Homework 1.3: Validating image files (50 pts)

In live microscope imaging, we often take time courses. In one such experiment, I injected half-micron fluorescent beads into a stage 9 Drosophila oocyte (see Box 2 of this paper by Becalska and Gavis for an illustration). I performed this experiment on a Leica SP2 microscope at the ALMS at UCLA. The data from this experiment, as they were saved from the computer connected to the microscope, are in ZIP file https://s3.amazonaws.com/bebi103.caltech.edu/data/leica_tiffs.zip. (Be sure to put the ZIP file in the ../data/ directory and unzip it there so that the folder is ../data/leica_tiffs/.)

In this experiment, I first took a DIC image of the egg chamber, which is saved as stage9_Image003_ch00.tif. The remainder of the image files in the directory are from a time course of 125 images.

a) The naming convention the Leica software used for storing the images is

name_Series###_t##_z###_ch##.tif

Let’s break down the respective fields in file name, or, as podcasters annoyingly like to say preceded with a pause and followed by filler music, “Let’s unpack this.”

  • name is a user-suppled name of the images.

  • Series### gives the number of the series of images. In this case, it’s Series006.

  • The t## field gives the number of the image in the time series. For example, t00 is the first image, and t05 is the sixth. Importantly, though, the number of digits after the t can grow; t105 is the 106th image.

  • The z### gives the level of the z-stack. In this case, I was only imaging in one plane, so it’s z000 for all images.

  • The ch## is the number of the fluorescent channel. I used a single channel here, so it’s ch00 for all images.

Your first task in parsing this directory of images is to create a list of file names where the file names are in order of the time course. You should also identify any dropped (missing) frames.

b) The file stage9.txt contains metadata generated by the instrument about the images.
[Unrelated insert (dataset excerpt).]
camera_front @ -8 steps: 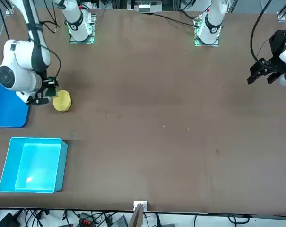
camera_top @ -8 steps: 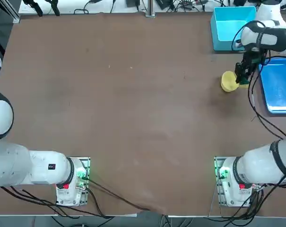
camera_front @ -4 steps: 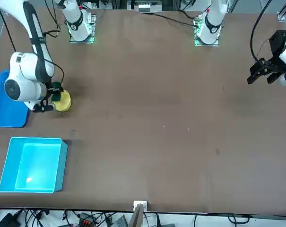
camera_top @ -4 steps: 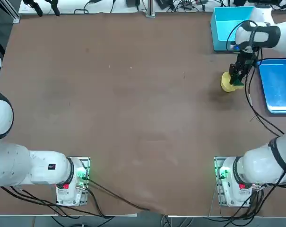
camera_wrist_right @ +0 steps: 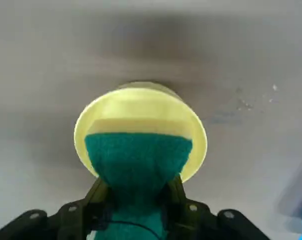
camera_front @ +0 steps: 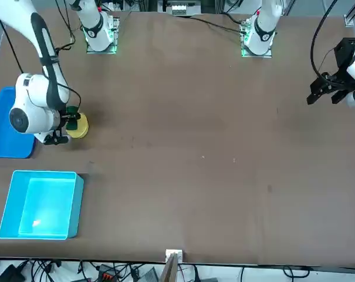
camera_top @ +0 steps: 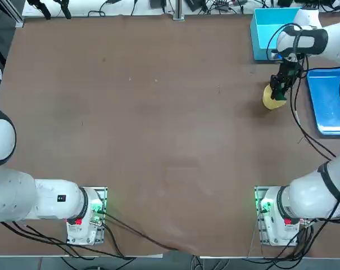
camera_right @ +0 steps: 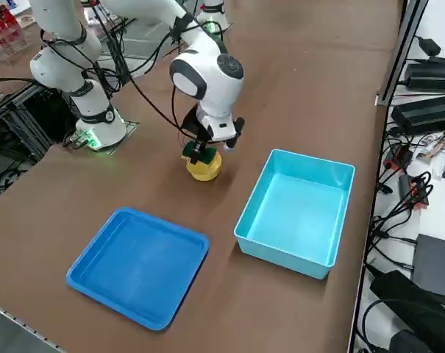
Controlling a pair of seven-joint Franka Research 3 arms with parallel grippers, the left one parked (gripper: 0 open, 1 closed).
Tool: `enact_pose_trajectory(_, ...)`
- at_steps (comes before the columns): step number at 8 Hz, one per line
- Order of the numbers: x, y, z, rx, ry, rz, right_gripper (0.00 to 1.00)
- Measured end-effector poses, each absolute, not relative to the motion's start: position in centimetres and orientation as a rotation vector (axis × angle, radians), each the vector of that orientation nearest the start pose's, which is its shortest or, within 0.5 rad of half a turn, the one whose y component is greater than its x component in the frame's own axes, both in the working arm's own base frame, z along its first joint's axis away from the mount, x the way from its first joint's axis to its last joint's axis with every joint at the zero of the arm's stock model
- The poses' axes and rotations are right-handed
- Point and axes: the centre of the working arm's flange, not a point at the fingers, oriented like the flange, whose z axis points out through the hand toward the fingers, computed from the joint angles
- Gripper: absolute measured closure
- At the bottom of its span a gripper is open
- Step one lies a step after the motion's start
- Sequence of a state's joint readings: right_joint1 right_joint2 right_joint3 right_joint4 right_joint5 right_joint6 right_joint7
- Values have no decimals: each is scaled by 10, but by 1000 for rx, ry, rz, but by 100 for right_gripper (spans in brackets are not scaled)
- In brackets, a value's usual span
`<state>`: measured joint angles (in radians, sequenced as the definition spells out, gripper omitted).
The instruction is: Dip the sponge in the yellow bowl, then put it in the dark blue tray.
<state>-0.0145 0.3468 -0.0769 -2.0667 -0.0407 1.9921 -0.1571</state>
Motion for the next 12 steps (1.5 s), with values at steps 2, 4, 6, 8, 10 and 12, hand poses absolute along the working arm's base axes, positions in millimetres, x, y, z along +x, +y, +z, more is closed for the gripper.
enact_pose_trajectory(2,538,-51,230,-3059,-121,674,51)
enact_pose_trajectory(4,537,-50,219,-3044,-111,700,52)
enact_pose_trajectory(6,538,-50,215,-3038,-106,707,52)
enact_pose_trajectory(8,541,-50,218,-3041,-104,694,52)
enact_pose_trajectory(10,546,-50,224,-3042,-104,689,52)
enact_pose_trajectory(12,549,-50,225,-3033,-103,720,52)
Importantly, it has the time stamps of the images. In my analysis of these images, I was working under the assumption that the time between images was the same for each pair of successive images in the experiment. First, look at the metadata file so that you understand its structure and then programmatically parse out the time stamps and compute the time between frames to verify that my assumption about them being the same for all image pairs is valid.

Hint: This encoding of the metadata file is not Unicode. You will need to use the encoding keyword argument of open() to be able to read the file. This is likely CP 1252 encoded, so you can use encoding='cp1252'.

This is an example of data validation. We need to make sure the images are in the proper order and that the time stamps are appropriate. We will talk more about data validation, and maybe even have another homework problem on it, later in the term.

By not doing these things when I first did these experiments, I wasted over a month of time trying to figure out what was wrong with the microscope until I discovered I was not properly parsing the time points of the experiment. You get to learn from my mistake in this problem.